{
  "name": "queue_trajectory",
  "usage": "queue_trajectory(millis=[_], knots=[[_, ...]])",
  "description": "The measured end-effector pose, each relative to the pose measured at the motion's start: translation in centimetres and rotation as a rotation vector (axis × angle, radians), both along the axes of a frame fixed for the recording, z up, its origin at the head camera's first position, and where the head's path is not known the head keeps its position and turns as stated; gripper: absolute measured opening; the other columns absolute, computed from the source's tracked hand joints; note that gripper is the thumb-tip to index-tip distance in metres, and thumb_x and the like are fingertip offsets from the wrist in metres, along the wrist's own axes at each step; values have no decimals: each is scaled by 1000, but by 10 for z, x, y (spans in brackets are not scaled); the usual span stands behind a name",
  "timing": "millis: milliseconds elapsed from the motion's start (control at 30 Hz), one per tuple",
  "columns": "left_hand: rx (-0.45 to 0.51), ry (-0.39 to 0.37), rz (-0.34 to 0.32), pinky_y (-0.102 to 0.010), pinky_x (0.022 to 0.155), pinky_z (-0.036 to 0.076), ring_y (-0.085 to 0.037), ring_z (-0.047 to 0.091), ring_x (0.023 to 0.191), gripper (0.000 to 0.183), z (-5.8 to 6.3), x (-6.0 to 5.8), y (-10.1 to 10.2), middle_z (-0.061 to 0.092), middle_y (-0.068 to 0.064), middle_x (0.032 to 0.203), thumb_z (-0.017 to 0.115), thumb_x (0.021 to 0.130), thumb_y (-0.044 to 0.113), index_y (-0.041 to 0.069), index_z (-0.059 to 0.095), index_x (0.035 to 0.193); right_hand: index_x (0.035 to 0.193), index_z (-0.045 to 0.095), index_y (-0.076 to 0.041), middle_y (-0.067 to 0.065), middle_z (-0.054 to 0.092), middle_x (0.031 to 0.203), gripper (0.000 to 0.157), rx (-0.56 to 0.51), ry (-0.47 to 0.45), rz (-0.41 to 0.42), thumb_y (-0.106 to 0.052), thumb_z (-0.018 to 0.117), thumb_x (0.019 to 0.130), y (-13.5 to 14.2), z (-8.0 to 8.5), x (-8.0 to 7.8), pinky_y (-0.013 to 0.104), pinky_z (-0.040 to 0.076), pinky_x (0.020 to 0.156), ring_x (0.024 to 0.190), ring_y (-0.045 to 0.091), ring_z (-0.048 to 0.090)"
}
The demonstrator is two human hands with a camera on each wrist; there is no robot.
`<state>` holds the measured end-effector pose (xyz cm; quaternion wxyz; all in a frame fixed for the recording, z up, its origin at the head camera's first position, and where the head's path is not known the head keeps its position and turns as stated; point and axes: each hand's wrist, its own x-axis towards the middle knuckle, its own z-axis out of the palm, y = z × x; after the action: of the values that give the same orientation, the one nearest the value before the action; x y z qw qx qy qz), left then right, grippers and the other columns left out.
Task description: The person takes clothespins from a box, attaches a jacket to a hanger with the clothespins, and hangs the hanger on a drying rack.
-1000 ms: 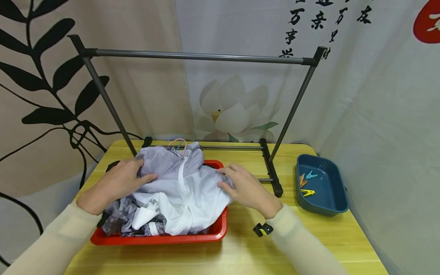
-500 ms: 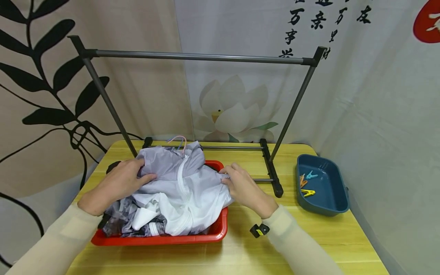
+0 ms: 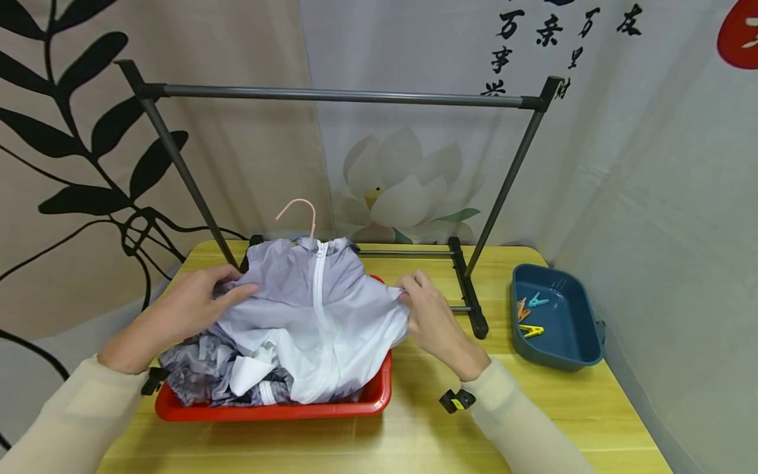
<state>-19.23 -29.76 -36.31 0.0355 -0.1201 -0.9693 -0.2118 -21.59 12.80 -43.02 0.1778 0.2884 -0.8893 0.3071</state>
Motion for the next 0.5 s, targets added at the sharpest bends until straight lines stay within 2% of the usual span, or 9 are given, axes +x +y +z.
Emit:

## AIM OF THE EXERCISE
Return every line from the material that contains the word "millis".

## WORKED SOLUTION
  "usage": "queue_trajectory(millis=[_], knots=[[_, ...]])",
  "timing": "millis: milliseconds elapsed from the motion's start (control at 30 Hz), one per tuple",

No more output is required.